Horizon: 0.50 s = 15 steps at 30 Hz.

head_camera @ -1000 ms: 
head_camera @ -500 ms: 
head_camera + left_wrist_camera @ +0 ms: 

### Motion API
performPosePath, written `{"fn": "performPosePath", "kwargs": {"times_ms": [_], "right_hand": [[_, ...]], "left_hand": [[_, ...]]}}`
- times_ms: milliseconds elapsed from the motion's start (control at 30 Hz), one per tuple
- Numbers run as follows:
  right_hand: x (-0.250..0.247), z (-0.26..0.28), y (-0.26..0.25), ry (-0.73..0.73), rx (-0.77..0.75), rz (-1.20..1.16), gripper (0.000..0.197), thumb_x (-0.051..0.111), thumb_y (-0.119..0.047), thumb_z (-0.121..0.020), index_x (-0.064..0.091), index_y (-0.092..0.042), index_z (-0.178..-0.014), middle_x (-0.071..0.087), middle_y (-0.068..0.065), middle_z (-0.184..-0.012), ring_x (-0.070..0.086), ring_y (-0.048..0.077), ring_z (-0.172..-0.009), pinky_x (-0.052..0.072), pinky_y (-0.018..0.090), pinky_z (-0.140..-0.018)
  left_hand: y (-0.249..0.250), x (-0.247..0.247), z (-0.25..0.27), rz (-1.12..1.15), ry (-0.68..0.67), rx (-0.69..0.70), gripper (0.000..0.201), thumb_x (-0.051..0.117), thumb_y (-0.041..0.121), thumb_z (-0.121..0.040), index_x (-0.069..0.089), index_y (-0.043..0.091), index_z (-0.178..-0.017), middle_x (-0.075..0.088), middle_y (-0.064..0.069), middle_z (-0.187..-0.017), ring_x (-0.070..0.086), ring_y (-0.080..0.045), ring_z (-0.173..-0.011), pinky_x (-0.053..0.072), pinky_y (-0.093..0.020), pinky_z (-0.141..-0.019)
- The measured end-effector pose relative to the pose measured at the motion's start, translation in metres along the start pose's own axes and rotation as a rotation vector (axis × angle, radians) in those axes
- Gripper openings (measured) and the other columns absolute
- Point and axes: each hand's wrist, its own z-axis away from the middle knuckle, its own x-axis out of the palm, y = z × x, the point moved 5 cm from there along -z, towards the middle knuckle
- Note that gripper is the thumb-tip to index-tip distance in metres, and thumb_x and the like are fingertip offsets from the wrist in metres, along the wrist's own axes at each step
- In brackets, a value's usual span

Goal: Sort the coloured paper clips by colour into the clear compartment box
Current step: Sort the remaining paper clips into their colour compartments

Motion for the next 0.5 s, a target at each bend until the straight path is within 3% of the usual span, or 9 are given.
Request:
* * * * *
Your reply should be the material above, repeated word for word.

### Answer box
Horizon: 0.50 s = 15 steps at 30 Hz.

head_camera @ -1000 ms: 
head_camera @ -500 ms: 
head_camera + left_wrist_camera @ +0 ms: 

### Motion API
performPosePath, written `{"fn": "performPosePath", "kwargs": {"times_ms": [_], "right_hand": [[_, ...]], "left_hand": [[_, ...]]}}`
- times_ms: milliseconds elapsed from the motion's start (control at 30 Hz), one per tuple
- Numbers run as follows:
  right_hand: x (-0.250..0.247), z (-0.26..0.28), y (-0.26..0.25), ry (-0.73..0.73), rx (-0.77..0.75), rz (-1.20..1.16), gripper (0.000..0.197), thumb_x (-0.051..0.111), thumb_y (-0.119..0.047), thumb_z (-0.121..0.020), index_x (-0.064..0.091), index_y (-0.092..0.042), index_z (-0.178..-0.014), middle_x (-0.071..0.087), middle_y (-0.068..0.065), middle_z (-0.184..-0.012), ring_x (-0.070..0.086), ring_y (-0.048..0.077), ring_z (-0.172..-0.009), pinky_x (-0.052..0.072), pinky_y (-0.018..0.090), pinky_z (-0.140..-0.018)
  left_hand: y (-0.249..0.250), x (-0.247..0.247), z (-0.25..0.27), rz (-1.12..1.15), ry (-0.68..0.67), rx (-0.69..0.70), gripper (0.000..0.201), thumb_x (-0.051..0.117), thumb_y (-0.041..0.121), thumb_z (-0.121..0.040), index_x (-0.069..0.089), index_y (-0.043..0.091), index_z (-0.178..-0.017), middle_x (-0.075..0.088), middle_y (-0.064..0.069), middle_z (-0.187..-0.017), ring_x (-0.070..0.086), ring_y (-0.080..0.045), ring_z (-0.173..-0.011), pinky_x (-0.053..0.072), pinky_y (-0.093..0.020), pinky_z (-0.141..-0.019)
- The measured end-effector pose relative to the pose measured at the motion's start, translation in metres along the start pose's own axes and rotation as a rotation vector (axis × angle, radians) in those axes
- Gripper openings (measured) and the other columns absolute
- Point and axes: each hand's wrist, its own z-axis away from the middle knuckle, its own x-axis out of the palm, y = z × x, the point moved 5 cm from there along -z, towards the middle knuckle
- Note that gripper is the thumb-tip to index-tip distance in metres, and thumb_x and the like are fingertip offsets from the wrist in metres, along the wrist's own axes at each step
- In brackets, a value's usual span

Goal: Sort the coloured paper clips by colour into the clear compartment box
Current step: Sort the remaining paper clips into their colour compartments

Motion for the next 0.5 s, a target at each bend until the straight path is within 3% of the usual span, or 9 are given.
Request:

The response to this exercise is now complete.